EXERCISE DIRECTIONS:
Please repeat, from the entries that follow, the lines from the one containing "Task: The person" through the one containing "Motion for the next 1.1" exactly, adding nothing.

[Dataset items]
○ ○ ○ ○ ○
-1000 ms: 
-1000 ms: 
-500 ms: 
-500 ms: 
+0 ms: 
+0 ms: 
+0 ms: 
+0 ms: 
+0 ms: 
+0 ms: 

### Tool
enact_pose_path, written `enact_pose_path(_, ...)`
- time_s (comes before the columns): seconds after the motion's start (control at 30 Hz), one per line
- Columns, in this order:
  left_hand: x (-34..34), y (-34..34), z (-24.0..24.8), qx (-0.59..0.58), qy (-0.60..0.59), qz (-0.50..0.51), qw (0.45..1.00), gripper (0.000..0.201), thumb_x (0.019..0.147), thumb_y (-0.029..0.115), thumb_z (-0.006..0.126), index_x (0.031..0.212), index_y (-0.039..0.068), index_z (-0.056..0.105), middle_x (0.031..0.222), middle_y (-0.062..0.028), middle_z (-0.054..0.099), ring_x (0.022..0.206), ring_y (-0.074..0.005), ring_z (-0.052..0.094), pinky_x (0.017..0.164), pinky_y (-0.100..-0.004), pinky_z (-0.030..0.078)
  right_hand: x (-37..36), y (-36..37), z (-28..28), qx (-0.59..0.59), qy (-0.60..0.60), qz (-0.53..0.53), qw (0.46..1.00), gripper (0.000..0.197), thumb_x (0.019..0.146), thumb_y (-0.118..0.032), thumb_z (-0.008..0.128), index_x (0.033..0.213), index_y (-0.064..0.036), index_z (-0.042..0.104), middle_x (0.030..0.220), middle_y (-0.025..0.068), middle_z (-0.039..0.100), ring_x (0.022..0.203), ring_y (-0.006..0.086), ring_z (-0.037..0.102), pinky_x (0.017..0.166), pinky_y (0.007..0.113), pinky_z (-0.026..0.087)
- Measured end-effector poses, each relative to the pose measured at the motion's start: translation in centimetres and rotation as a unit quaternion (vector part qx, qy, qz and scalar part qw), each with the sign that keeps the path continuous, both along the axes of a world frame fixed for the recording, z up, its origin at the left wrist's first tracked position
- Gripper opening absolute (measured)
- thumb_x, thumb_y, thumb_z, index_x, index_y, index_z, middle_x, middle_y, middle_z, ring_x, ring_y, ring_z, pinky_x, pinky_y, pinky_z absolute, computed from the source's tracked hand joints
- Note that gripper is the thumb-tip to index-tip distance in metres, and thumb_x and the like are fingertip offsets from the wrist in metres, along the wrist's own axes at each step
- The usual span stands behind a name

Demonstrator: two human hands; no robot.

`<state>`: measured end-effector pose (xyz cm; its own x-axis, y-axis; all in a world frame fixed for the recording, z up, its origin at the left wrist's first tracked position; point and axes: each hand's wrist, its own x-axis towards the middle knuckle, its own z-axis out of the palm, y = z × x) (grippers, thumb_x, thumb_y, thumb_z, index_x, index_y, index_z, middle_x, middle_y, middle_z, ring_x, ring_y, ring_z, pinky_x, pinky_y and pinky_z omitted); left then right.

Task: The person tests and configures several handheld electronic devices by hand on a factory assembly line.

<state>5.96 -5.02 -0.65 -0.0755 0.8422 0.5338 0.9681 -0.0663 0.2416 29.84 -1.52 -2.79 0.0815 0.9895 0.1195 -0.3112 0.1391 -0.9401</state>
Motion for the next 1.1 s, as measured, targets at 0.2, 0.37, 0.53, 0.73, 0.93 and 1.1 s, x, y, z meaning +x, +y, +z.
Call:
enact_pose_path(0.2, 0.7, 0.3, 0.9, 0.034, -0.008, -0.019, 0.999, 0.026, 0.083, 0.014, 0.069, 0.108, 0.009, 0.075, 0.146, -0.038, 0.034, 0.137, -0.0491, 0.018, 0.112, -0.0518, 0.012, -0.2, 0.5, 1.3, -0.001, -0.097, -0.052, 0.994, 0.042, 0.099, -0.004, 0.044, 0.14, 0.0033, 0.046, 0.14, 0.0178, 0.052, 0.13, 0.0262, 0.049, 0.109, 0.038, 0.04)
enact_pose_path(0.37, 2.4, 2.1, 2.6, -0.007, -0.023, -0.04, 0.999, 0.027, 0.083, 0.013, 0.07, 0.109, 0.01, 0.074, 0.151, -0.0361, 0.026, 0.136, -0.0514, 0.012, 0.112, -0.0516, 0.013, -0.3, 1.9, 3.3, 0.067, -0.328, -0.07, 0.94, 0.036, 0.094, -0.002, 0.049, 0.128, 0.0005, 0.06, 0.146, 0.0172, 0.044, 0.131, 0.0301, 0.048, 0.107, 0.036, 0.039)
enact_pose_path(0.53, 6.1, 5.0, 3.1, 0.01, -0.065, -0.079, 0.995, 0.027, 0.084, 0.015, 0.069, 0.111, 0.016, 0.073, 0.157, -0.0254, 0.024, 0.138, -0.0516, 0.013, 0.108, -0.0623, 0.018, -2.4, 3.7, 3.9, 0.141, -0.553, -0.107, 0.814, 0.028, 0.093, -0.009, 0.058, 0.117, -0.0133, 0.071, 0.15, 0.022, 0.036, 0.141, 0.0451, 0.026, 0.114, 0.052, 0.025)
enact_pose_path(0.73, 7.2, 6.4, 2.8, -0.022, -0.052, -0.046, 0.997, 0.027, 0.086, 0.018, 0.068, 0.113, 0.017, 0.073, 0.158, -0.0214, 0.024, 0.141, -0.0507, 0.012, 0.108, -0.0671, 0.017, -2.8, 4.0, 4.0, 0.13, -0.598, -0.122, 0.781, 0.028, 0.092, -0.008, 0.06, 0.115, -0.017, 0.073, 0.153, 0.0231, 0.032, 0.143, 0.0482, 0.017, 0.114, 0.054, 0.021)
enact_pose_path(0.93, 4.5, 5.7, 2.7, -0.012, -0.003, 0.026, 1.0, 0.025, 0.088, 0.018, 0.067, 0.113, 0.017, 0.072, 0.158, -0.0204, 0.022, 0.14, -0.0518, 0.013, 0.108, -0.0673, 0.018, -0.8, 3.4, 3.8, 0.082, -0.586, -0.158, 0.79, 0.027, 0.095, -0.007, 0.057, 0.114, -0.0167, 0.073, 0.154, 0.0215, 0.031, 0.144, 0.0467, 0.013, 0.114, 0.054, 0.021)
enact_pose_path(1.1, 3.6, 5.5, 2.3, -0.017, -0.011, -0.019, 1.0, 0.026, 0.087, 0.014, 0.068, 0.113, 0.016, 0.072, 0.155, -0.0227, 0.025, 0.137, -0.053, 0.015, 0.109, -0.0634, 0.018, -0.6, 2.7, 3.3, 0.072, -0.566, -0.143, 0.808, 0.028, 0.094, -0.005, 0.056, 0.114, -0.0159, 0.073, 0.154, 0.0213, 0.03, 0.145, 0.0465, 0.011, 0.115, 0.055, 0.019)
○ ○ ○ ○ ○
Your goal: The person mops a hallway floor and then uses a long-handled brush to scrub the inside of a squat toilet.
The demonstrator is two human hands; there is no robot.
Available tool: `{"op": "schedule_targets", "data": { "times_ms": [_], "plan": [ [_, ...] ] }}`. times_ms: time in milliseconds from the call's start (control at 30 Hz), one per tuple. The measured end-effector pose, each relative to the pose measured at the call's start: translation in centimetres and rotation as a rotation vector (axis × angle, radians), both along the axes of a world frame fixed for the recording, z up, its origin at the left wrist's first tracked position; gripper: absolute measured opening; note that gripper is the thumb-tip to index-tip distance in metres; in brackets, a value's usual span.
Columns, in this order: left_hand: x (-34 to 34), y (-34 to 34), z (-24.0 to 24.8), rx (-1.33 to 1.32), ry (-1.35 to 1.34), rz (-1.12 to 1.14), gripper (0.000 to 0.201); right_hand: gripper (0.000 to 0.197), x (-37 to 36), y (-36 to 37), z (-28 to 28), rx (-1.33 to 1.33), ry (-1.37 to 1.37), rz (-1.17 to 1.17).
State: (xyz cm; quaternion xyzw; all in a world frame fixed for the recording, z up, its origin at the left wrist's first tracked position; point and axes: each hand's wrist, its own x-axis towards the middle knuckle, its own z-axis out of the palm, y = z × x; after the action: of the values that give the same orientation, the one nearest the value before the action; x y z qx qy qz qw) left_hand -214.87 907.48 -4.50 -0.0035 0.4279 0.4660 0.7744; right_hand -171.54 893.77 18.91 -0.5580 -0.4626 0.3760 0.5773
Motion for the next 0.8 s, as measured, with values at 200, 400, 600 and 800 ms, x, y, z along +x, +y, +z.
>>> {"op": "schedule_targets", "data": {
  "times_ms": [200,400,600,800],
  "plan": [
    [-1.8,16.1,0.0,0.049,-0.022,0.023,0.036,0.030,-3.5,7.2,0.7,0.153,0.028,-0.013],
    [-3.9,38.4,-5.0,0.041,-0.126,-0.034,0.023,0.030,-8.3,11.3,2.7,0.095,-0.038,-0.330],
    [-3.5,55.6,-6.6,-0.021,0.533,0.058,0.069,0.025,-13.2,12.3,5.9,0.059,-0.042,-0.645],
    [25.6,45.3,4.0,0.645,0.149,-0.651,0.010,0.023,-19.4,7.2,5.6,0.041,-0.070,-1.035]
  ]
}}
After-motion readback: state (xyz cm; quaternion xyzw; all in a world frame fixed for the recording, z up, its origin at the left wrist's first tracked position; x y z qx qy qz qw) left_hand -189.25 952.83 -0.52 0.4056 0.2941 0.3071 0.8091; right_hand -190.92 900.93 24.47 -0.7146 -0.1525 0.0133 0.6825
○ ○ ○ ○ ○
TASK RESPONSE:
Task: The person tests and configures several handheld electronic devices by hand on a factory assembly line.

<state>5.96 -5.02 -0.65 -0.0755 0.8422 0.5338 0.9681 -0.0663 0.2416 29.84 -1.52 -2.79 0.0815 0.9895 0.1195 -0.3112 0.1391 -0.9401</state>
Motion for the next 1.1 s, as measured, targets at 0.2, 0.37, 0.53, 0.73, 0.93 and 1.1 s, x, y, z meaning +x, +y, +z.

With this, the output is complete.